Acting Against Segregation: A Libertarian Review of Green Book

by | Feb 22, 2019

Acting Against Segregation: A Libertarian Review of Green Book

by | Feb 22, 2019

Of the several controversies surrounding this year’s Academy Awards program, which airs this Sunday, Feb. 24, none is more ridiculous than the furor over best picture nominee Green Book.

It’s a story about race relations in the 1960s that uses tones and tropes that we’ve seen many times from Hollywood for the last half century. And for that reason the criticisms against it have snowballed into a smear campaign, which has in turn led to a positive reaction in defense of the film, making it the entry most likely to upset Roma for best picture honors.

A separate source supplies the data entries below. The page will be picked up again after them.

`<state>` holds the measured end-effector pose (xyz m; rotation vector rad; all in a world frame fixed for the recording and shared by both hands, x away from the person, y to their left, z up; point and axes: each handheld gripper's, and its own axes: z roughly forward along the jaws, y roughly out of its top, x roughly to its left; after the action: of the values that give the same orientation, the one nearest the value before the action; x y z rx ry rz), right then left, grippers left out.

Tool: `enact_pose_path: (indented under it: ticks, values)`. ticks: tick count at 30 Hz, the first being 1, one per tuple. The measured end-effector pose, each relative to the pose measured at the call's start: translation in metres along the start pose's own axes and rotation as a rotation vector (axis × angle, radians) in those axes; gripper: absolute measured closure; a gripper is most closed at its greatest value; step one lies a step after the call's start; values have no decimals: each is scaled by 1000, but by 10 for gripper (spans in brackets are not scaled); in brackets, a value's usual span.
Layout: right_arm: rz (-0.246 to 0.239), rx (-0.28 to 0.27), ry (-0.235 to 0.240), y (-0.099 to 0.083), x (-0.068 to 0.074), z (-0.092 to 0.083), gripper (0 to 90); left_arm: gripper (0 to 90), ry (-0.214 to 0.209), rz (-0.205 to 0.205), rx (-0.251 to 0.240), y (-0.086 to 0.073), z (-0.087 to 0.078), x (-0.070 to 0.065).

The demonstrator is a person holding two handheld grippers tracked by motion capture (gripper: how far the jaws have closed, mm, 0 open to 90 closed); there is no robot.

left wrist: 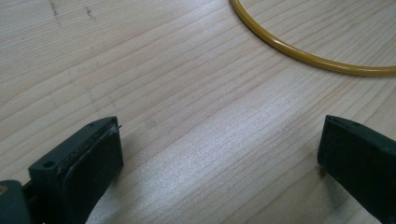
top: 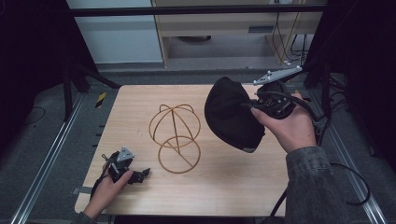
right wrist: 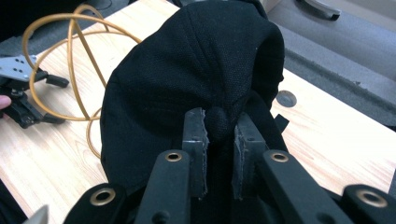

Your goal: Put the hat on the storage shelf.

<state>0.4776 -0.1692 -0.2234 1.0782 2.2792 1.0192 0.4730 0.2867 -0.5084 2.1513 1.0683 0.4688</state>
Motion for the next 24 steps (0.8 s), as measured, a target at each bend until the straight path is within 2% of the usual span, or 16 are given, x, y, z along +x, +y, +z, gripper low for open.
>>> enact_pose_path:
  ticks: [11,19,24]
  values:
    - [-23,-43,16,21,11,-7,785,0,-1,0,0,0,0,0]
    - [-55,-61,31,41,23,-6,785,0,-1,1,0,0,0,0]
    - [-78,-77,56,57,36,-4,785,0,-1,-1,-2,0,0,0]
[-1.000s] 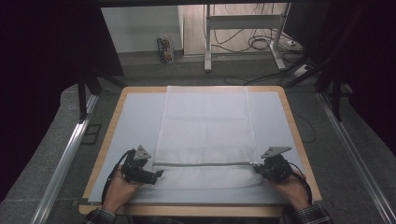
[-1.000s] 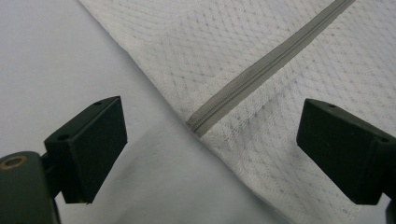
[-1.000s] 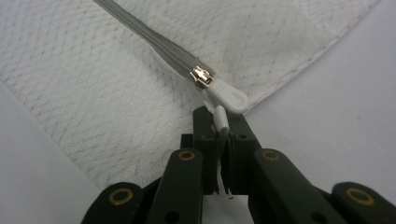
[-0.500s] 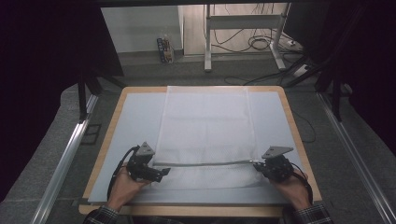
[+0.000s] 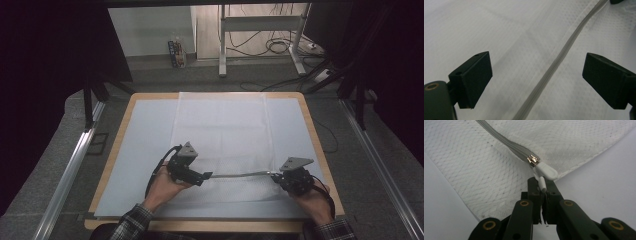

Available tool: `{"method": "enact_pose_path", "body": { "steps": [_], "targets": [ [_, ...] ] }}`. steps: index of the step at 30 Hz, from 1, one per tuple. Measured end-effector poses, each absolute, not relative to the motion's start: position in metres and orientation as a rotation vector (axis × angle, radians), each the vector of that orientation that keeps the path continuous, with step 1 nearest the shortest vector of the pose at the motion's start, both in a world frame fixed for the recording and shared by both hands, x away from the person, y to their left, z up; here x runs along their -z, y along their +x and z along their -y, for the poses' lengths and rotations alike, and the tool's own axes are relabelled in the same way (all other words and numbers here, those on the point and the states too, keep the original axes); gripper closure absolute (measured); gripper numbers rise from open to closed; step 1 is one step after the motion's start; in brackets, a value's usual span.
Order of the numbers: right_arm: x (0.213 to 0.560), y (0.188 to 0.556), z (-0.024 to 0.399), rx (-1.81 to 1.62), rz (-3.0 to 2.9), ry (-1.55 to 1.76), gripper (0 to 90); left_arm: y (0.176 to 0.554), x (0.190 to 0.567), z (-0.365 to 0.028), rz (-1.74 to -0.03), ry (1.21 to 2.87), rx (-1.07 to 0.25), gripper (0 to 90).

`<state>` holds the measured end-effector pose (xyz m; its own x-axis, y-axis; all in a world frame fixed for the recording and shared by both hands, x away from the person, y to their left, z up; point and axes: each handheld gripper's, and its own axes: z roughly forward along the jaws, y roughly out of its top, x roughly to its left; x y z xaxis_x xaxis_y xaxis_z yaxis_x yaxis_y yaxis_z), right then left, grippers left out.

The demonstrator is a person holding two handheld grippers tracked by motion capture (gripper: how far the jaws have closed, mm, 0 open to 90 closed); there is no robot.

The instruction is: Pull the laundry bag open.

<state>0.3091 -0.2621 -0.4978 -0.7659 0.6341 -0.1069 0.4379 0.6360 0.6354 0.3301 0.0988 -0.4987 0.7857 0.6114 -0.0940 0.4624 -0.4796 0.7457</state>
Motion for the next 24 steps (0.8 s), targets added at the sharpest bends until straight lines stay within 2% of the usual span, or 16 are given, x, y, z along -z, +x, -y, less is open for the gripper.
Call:
{"method": "enact_pose_path", "body": {
  "steps": [24],
  "targets": [
    [0.497,0.31,0.264,-0.876,-2.55,0.852,84.3,0.371,0.49,0.035,-0.552,2.239,-0.177,7.6]
  ]
}}
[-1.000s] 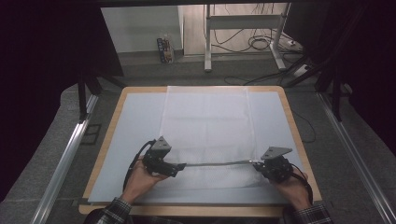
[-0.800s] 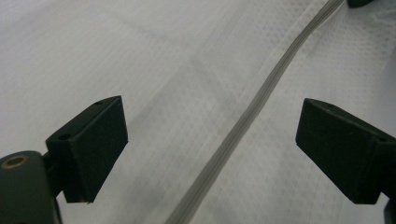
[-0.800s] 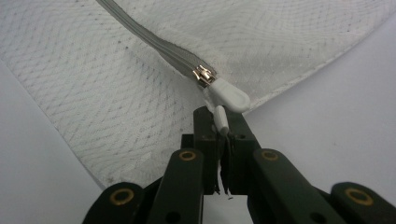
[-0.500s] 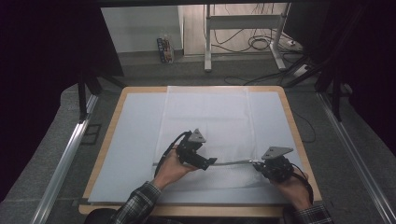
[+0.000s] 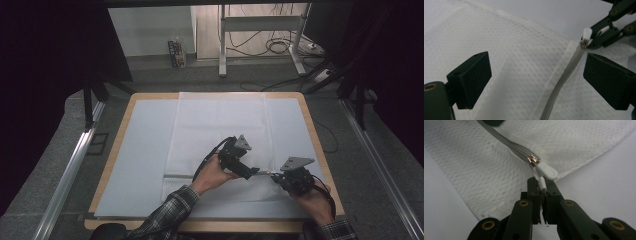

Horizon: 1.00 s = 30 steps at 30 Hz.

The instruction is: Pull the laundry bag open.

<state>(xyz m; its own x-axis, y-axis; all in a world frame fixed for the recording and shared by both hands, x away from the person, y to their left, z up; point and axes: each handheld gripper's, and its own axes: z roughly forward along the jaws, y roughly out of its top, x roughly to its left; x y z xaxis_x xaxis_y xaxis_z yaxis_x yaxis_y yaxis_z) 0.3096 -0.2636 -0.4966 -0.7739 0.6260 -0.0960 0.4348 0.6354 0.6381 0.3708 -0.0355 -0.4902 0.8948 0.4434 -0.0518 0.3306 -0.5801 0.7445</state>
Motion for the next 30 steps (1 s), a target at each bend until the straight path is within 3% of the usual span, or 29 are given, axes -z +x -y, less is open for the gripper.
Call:
{"method": "enact_pose_path", "body": {
  "steps": [13,18,25,30],
  "targets": [
    [0.497,0.31,0.264,-0.872,-2.555,0.842,84.0,0.376,0.494,0.078,-0.506,2.231,-0.134,7.8],
    [0.497,0.309,0.264,-0.875,-2.552,0.843,84.0,0.376,0.496,0.087,-0.501,2.264,-0.176,7.9],
    [0.497,0.31,0.265,-0.866,-2.554,0.846,84.1,0.378,0.492,0.081,-0.534,2.269,-0.263,8.7],
    [0.497,0.311,0.266,-0.86,-2.55,0.85,84.1,0.381,0.488,0.066,-0.547,2.267,-0.252,11.8]
  ]
}}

Green Book’s critics, to paraphrase a few prominent reviews, say it’s a film “about racism, made by white people for white people” in which Viggo Mortensen plays a “white savior,” while Mahershala Ali’s role is just another cinematic “Magical Negro” who merely exists to aid the white protagonist on his hero’s journey.

This sort of take on the film misses—or deliberately ignores—the practical reason why Green Book is told from the point of view of Mortensen’s blue-collar Italian-American “Tony Lip” Vallelonga. He’s the audience avatar, enabling us to see and feel how remarkable a man was Ali’s Dr. Don Shirley, the popular classical and light jazz pianist whom we first encounter clad in silk and seated on a throne in his elegant apartment on the top floor of Carnegie Hall as he interviews Tony to be his driver on a multistate concert tour.

Tony, a bouncer at New York’s Copacabana nightclub, needs work while the club is closed for renovations, but he’s not at all warm to the idea of being a black man’s servant. And the fastidious, refined Shirley wouldn’t even be talking to a roughneck like Tony if all he needed was a chauffeur—but what he really needs is a bodyguard to get him safely through the Jim Crow South.

Circumstances require each man to swallow his pride, and they set out in a 1962 Cadillac Sedan DeVille equipped with a copy of The Negro Motorist Green Book, a guide listing businesses that are both willing and permitted to serve blacks looking for food, shelter, and car service in segregated areas. The development of their relationship and the situations they encounter illustrate the consequences of legally enforced racial segregation and how free market forces consistently provide incentives for people to figure out new ways to cooperate. We also see the power individuals have to peacefully confront bigotry, as when Shirley bails on a Christmas concert at a packed supper club after the management insists he eat dinner in a supply closet off the kitchen instead of in the same room where he’s to perform—Shirley’s withdrawal of consent teaches them a sharp lesson .

Everything about Green Book is indeed predictable—the whole story arc is right there in the trailer—but Mortensen and Ali certainly deserve their Oscar nominations for best leading and supporting actor, respectively. Mortensen’s wisecracking physicality a perfect counterpoint to Ali, who uses posture and bearing to hint at his character’s internal conflicts. When Shirley’s facade does crack, Ali’s outpouring of emotion captures the acute anguish of a man whose individuality ensures he fits in on neither side of the racial divide. The fact that he musters the courage to use that talent in an attempt to bridge that divide—we find out that Shirley insisted on touring the South against his record company’s advice—makes him, not Tony, the film’s hero.

Regardless of awards or controversies, Green Book is a decent film—in both senses of the word—that reminds us positive societal change is often awkward, happening in accidental fits and starts as a result of individuals acting to improve their own lot by freely choosing to trust each other.